[Exercise goal] Could you return each line of the material that has "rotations" in it?

────────────────────────────────────────

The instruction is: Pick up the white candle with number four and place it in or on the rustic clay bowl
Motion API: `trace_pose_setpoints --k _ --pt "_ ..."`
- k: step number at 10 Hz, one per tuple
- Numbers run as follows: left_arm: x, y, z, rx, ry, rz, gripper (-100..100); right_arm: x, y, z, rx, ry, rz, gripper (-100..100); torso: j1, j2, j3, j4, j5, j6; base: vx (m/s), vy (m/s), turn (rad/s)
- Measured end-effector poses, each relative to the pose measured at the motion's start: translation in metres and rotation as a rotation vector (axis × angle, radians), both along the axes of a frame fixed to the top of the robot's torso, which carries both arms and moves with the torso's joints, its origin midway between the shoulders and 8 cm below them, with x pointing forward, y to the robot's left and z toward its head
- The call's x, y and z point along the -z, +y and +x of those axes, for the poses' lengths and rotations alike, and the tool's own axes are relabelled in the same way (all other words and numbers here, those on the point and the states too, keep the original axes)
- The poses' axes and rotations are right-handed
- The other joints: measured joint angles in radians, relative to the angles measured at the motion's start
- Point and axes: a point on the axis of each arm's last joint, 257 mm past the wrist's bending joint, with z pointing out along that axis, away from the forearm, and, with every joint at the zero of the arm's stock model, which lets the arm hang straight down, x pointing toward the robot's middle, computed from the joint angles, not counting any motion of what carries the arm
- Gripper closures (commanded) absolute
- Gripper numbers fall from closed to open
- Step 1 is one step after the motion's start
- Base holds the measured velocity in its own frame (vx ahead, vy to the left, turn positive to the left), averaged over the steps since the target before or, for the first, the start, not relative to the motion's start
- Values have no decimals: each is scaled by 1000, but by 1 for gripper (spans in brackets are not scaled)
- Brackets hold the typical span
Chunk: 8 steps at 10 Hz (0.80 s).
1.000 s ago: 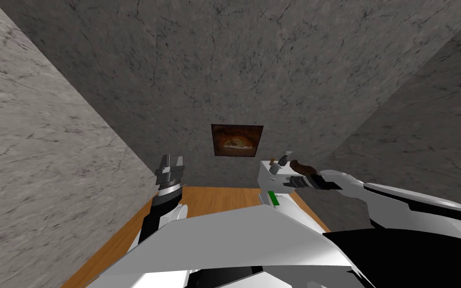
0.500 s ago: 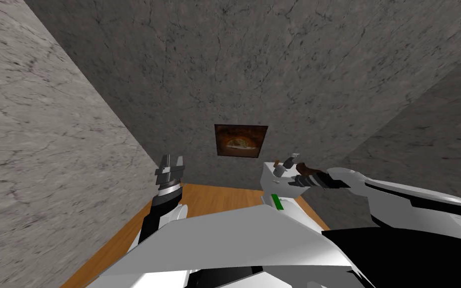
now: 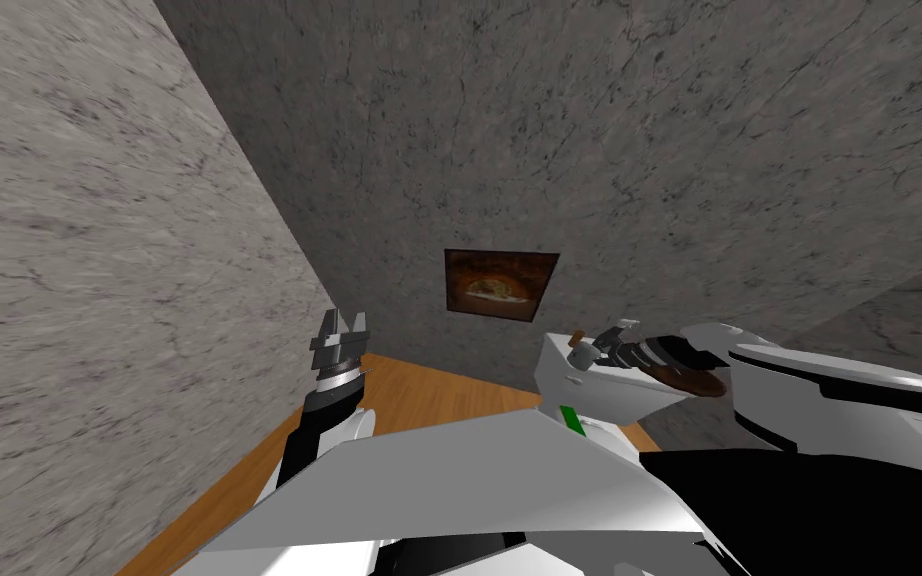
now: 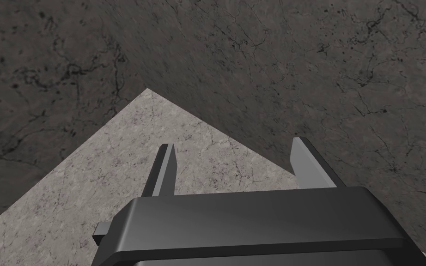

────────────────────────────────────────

[Problem solution]
- The call's x, y and z point along the -z, +y and +x of those axes, for the poses' lengths and rotations alike, and the tool's own axes are relabelled in the same way (all other words and numbers here, those on the point and the states too, keep the original axes)
- The poses' axes and rotations are right-handed

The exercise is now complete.